● About this task: Lines below that include "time" are the answer; copy each one.

● Supplied records:
────────────────

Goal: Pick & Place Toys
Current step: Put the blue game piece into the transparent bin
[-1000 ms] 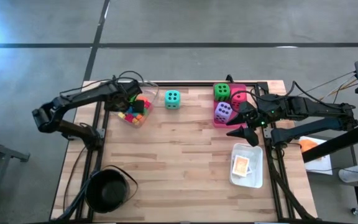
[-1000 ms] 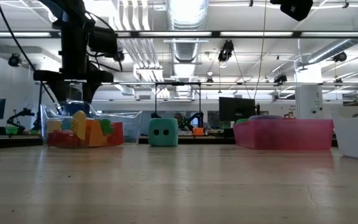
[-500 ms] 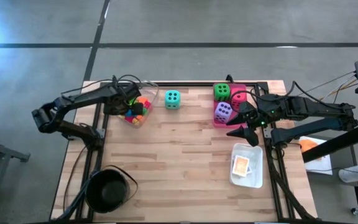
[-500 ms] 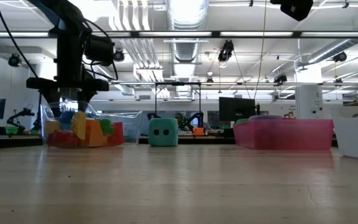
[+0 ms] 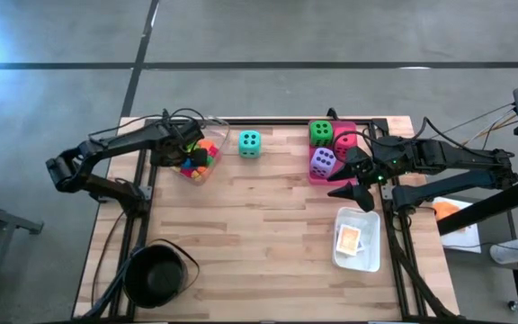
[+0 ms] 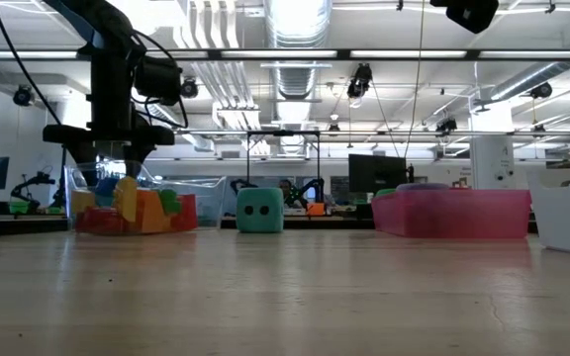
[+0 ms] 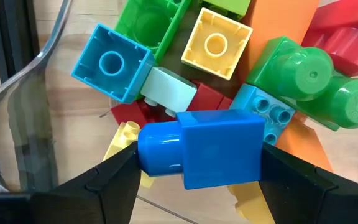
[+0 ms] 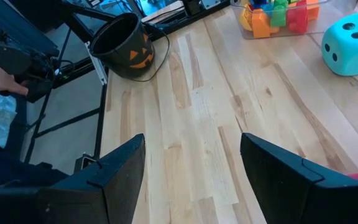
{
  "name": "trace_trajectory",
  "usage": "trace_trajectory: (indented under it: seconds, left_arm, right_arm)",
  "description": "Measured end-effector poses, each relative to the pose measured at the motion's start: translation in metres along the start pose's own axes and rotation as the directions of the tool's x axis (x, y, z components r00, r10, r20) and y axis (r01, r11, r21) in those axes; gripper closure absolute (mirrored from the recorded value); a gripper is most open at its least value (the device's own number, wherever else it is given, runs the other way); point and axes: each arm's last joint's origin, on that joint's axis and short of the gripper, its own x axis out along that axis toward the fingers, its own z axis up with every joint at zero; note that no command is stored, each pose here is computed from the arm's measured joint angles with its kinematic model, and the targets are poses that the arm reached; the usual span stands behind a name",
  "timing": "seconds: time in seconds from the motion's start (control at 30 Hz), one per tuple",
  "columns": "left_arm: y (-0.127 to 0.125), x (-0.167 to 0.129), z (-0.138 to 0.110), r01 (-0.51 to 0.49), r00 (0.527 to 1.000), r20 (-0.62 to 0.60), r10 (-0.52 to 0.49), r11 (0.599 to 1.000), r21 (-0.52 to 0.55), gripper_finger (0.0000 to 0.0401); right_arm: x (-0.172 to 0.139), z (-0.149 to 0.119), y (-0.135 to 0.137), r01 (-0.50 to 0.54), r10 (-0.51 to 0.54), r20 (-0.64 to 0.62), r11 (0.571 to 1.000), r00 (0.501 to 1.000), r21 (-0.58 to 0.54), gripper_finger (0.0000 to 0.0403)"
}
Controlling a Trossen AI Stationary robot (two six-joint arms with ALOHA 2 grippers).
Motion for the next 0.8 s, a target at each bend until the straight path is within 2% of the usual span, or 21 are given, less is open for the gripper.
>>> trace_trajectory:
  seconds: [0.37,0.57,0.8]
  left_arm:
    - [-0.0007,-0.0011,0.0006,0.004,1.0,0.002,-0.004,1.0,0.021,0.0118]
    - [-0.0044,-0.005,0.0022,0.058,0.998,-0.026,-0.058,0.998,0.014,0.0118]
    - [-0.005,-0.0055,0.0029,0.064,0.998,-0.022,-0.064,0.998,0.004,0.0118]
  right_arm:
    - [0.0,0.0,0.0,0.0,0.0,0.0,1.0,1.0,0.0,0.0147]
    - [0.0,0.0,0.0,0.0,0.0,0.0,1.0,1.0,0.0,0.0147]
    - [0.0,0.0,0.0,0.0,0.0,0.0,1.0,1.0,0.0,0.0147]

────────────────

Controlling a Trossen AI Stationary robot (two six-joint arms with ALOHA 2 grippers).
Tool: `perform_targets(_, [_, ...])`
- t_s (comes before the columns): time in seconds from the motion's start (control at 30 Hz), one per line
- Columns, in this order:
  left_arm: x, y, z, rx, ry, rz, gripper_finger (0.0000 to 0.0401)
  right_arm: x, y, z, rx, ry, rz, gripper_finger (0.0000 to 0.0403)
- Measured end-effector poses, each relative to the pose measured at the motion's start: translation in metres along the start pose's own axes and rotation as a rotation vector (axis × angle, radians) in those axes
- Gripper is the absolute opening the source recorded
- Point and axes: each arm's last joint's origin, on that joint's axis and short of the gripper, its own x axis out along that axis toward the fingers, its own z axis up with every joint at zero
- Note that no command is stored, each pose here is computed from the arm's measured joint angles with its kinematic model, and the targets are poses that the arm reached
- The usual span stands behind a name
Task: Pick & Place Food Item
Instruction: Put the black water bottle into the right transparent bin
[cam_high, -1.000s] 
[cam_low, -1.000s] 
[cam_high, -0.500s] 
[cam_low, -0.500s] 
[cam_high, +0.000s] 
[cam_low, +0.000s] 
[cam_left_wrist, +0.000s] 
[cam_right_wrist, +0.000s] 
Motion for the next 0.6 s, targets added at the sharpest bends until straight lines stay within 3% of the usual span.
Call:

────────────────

● Response area:
  "timing": "seconds: time in seconds from the motion's start (control at 30 Hz), one per tuple",
- t_s (comes before the columns): time in seconds from the motion's start (control at 30 Hz), one per line

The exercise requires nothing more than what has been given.